In the second study, researchers led by Professor Mohamed Hammadeh, head of the assisted reproductive laboratory in the Department of Obstetrics and Gynaecology at the University of the Saarland, (Homburg Saar, Germany), looked at the levels of two protamines, 1 and 2, in the sperm of 53 heavy smokers (more than 20 a day) and 63 non-smokers.
P1 and P2 are necessary for proper chromatin condensation. This is the process whereby chromatin (the combination of DNA and proteins that make up chromosomes) condenses and packages up DNA into chromosomes that can fit inside cells. Poor chromatin packaging adversely affects sperm and is associated with a number of fertility problems such as lower chances of fertilisation after intercourse, poor fertilisation after IVF and ICSI (intracytoplasmic sperm injection), and a higher incidence of miscarriages. This is the first study to investigate the effect of smoking on protamines.
Prof Hammadeh and his colleagues found that P2 concentrations were 14% lower in the sperm of smokers compared with non-smokers. "The concentration of P2 from smokers was 334.78 ng in every million sperm, compared with P2 concentrations of 388.8 ng per million sperm in non-smokers," said Prof Hammadeh. "This means that sperm from smokers suffer from protamine deficiency, probably caused by the cigarette smoke, and this could be a reason for incomplete or poor chromatin packaging in sperm, leading to infertility."
The researchers found that the ratio of P1 to P2 was altered in smokers. "In normal, fertile men, the ratio of P1 to P2 is almost equal at 1:1. Any increase or decrease in this ratio represents some kind of infertility. In this study the ratio was significantly higher in smokers than in non-smokers, with higher levels of P1 than of P2," said Prof Hammadeh.

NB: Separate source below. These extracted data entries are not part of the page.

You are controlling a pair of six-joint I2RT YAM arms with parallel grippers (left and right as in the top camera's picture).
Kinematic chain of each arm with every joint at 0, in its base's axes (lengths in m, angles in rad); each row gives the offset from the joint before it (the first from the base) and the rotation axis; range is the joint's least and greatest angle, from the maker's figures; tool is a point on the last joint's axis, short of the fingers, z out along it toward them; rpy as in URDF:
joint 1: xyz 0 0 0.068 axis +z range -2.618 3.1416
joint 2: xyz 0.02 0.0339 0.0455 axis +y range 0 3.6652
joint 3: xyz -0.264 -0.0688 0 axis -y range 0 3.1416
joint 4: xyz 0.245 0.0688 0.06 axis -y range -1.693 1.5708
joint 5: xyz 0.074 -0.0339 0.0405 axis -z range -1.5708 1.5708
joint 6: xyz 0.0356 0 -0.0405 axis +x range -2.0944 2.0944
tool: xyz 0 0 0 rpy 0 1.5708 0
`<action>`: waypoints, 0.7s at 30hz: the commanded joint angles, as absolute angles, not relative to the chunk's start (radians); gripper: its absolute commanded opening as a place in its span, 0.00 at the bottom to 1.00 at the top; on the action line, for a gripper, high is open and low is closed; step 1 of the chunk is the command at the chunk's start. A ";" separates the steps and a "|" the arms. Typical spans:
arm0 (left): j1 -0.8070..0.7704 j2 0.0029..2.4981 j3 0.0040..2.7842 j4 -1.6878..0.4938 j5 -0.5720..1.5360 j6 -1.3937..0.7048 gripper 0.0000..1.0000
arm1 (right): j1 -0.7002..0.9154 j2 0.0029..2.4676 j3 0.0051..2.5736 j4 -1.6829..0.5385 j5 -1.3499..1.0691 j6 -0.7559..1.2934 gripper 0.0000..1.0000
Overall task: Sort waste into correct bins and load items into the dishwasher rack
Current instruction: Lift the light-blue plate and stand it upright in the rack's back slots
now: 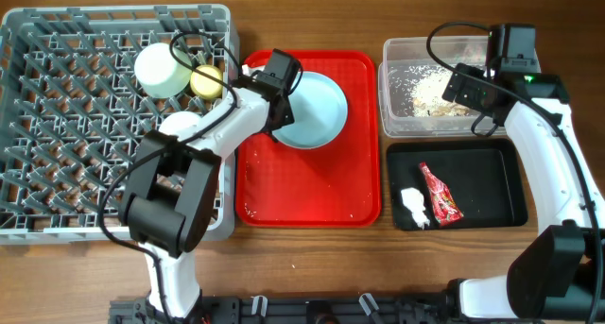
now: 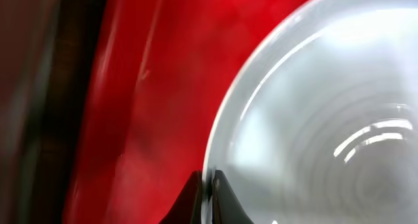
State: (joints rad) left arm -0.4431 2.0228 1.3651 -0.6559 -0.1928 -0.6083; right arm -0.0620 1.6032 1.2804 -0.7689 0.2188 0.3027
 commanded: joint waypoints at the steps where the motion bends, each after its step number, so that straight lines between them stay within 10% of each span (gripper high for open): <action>1: -0.441 1.856 1.397 -0.736 -0.281 -0.607 0.04 | -0.064 1.614 1.289 -0.766 0.236 0.315 0.99; 10: -0.413 1.402 1.402 -0.956 -1.110 -0.445 0.04 | -0.064 1.614 1.289 -0.766 0.236 0.315 1.00; 21: 0.051 1.478 1.387 -0.887 -1.246 -0.328 0.04 | -0.064 1.614 1.289 -0.766 0.236 0.315 1.00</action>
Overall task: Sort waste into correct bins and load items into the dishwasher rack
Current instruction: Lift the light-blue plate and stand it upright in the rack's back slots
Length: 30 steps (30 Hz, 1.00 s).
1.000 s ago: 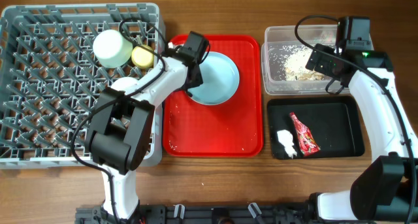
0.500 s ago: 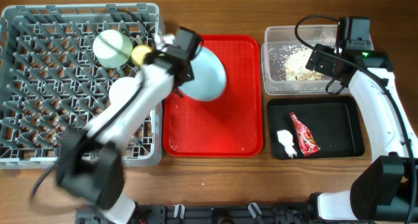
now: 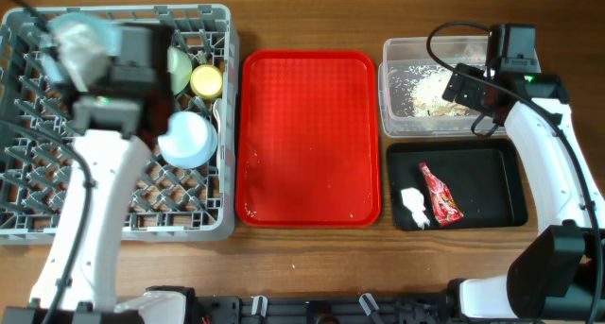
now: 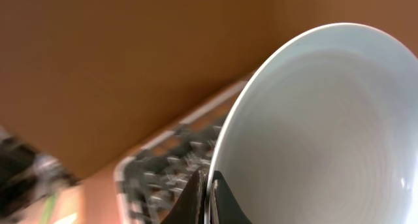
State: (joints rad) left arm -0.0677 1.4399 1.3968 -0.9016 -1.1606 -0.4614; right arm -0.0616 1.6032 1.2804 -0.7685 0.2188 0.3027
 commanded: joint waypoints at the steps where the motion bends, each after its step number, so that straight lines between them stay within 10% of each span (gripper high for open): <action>1: 0.083 1.488 1.387 -0.888 -1.227 -0.317 0.04 | -0.064 1.614 1.289 -0.766 0.236 0.315 1.00; 30: -0.173 1.817 1.383 -0.633 -1.281 0.612 0.04 | -0.064 1.614 1.289 -0.766 0.236 0.315 1.00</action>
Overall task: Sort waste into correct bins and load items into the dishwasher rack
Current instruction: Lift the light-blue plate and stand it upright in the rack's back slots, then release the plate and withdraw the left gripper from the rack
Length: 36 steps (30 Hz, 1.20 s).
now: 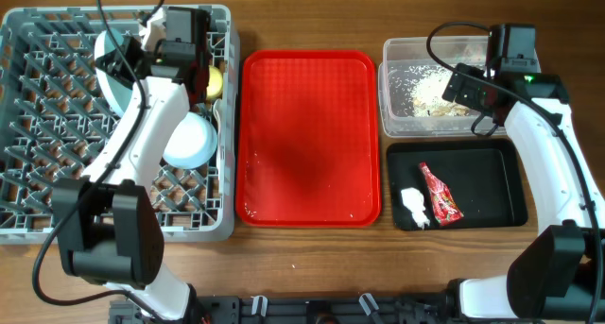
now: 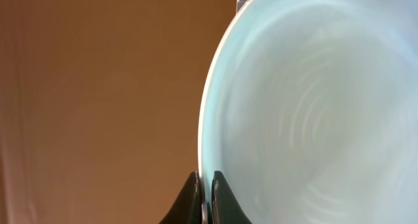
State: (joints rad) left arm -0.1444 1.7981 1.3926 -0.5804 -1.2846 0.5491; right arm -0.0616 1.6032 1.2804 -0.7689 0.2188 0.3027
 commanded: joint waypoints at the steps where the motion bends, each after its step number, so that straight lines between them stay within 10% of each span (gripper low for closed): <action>1: -0.184 1.817 1.379 -0.647 -1.281 0.593 0.04 | -0.064 1.614 1.289 -0.766 0.236 0.315 1.00; 9: -0.253 1.817 1.378 -0.743 -1.261 0.407 0.28 | -0.064 1.614 1.289 -0.766 0.236 0.315 1.00; 13: -0.279 1.816 1.378 -0.741 -1.264 0.407 0.82 | -0.064 1.614 1.289 -0.766 0.236 0.315 1.00; 17: -0.322 1.795 1.384 -0.640 -1.329 0.329 1.00 | -0.064 1.614 1.289 -0.766 0.236 0.315 0.99; 22: -0.391 1.708 1.408 -0.540 -1.207 0.133 0.99 | -0.064 1.614 1.289 -0.766 0.236 0.315 1.00; 30: -0.477 1.599 1.404 -0.746 -0.491 -0.237 0.24 | -0.064 1.614 1.289 -0.766 0.236 0.315 1.00; 36: -0.418 1.684 1.338 -0.810 -0.270 -0.401 0.25 | -0.064 1.614 1.289 -0.766 0.236 0.315 1.00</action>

The study also showed that levels of oxidative stress were higher in smokers than in non-smokers. Oxidative stress is an imbalance between chemically reactive molecules containing oxygen, other, unstable and highly reactive atoms called free radicals (collectively known as "reactive oxygen species"), and anti-oxidant compounds. It can cause damage to proteins, lipids and DNA. "Oxidative stress is known to cause damage to sperm DNA in a number of ways," said Prof Hammadeh. "These results suggest that induced oxidative stress by cigarette smoking may have a significant inverse effect on chromatin condensation by disrupting P2."
He concluded: "Given the potential adverse effects of smoking on fertility, cancer and so on, physicians should advise infertile patients who smoke cigarettes to quit smoking. We are carrying out further research into the levels of P1 and P2 in order to find out the effect of smoking on the silencing or changing of the P2 gene in an attempt to clarify the potential mechanism behind this effect."